A FORMER Army nurse from Larkhill will march alongside 10,000 others during the Cenotaph Service on Remembrance Sunday as part of the largest ever group of veterans supported by Help for Heroes to attend.  

Amelia Cummings, 38, whose career included six months in Afghanistan where she was part of the Afghan medic mentoring team, will be honouring the proud history of military nursing at the annual event.  

As a nurse with Queen Alexandra's Royal Army Nursing Corps, she was a Troop Commander at soldier Phase 1 training and a Deputy Matron at the Royal Military Academy Sandhurst before joining Help for Heroes as a Veterans’ Community Nurse.

Amelia now provides health coaching, advocacy and direct community support to veterans to enable them to successfully engage with the NHS services in their local communities. 

She said: “Looking after soldiers and their families has always been a massive privilege and I can continue that role at Help for Heroes.
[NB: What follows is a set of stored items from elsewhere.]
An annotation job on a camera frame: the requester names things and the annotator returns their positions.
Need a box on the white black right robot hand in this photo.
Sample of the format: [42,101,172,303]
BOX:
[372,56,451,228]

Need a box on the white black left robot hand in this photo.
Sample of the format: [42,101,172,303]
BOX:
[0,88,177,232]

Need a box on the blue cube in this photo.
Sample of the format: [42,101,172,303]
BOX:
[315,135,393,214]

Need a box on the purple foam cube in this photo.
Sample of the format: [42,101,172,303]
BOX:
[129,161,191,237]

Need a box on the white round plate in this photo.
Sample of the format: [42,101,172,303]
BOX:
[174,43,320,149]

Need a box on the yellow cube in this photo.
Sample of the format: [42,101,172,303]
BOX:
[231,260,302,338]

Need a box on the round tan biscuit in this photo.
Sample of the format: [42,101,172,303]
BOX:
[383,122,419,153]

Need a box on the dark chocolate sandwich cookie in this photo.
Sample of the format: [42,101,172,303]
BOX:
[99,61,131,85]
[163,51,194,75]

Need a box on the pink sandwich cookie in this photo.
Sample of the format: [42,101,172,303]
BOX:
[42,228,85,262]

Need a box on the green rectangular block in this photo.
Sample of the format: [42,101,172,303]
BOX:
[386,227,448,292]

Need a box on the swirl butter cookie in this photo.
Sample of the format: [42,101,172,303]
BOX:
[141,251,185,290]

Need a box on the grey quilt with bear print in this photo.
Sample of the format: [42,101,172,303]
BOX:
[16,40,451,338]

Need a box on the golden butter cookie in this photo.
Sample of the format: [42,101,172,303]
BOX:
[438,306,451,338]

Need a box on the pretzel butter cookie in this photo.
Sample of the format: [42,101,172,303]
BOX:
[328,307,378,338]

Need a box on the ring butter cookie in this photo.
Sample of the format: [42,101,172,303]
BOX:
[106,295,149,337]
"Remembrance for me is not just thinking about those that lost their lives, but about those that are living with the physical and psychological injuries because of their service. This is why my job is so important to me.”
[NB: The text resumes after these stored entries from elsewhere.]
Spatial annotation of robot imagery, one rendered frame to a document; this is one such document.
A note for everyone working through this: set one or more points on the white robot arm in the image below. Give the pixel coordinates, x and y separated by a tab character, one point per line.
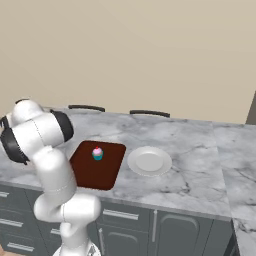
55	173

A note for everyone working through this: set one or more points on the dark brown tray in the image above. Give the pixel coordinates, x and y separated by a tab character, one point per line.
100	173

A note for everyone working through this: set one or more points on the white round plate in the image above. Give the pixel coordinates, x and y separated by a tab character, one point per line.
149	161

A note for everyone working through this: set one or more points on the pink cupcake with teal wrapper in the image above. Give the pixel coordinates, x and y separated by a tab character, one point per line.
97	154

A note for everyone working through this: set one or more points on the dark grey drawer front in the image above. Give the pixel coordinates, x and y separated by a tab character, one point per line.
146	220
20	200
40	245
30	226

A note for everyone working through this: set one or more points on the dark grey cupboard door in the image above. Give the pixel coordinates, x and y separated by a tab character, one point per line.
183	236
123	241

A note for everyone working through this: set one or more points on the dark grey tall panel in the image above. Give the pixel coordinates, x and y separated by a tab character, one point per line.
252	111

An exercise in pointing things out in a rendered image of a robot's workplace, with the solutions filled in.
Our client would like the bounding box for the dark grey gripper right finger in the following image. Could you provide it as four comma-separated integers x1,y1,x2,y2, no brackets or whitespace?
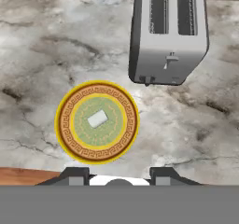
149,166,203,187

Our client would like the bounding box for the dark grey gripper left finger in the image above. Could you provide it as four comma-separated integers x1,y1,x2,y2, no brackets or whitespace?
36,166,91,187

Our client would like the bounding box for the yellow patterned plate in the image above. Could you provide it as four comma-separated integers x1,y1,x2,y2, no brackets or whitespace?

“I have been to the Last Post ceremony at the Menin Gates in Ypres on several occasions, and to the 100th anniversary of the Battle of Passchendaele in 2017 when I gave a reading from the diary of nurse who served there. Remembrance is also about recognising the importance of military nursing – even during the Great War many of the soldiers would not have survived their injuries without the nurses’ care,” said Amelia, who great-grandfather, Walter Wootten, was wounded in the Battle of the Somme and had to have an above knee amputation.
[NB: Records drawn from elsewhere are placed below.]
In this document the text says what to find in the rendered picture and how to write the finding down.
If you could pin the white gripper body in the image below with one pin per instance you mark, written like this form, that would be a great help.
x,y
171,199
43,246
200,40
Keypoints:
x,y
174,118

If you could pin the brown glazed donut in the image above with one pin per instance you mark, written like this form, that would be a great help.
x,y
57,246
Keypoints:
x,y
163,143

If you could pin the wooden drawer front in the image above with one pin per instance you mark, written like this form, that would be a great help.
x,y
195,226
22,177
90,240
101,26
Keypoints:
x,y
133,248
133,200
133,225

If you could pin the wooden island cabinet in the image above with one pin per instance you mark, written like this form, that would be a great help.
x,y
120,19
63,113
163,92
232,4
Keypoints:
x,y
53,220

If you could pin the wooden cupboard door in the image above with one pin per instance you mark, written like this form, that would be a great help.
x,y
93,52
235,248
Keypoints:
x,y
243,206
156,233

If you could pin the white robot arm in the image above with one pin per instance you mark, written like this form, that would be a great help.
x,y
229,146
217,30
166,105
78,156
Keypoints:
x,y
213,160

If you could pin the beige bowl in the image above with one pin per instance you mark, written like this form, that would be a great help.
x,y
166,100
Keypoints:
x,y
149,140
Help for Heroes has been supporting members of the Armed Forces community to live well after service for 15 years. In that time, the military charity has helped over 27,000 veterans and their families. 

Amelia will be among more than 20 veterans from Help for Heroes wearing distinctive tri-service colours when they march in the national Remembrance Sunday ceremony, held at the Cenotaph on Whitehall in London. 

David Hornsby, a Veterans’ Clinical Advisor at Help for Heroes, who has organised the charity’s largest ever group of veterans in attendance, added: “Remembrance is not just about one day – I think it’s all round for veterans, but the ceremonies on Remembrance Sunday are an incredibly poignant focus for me. 

“I was an Emergency Department nurse and was privileged to care for our wounded on operations, many of them experienced traumatic injuries that had previously been regarded as unsurvivable.”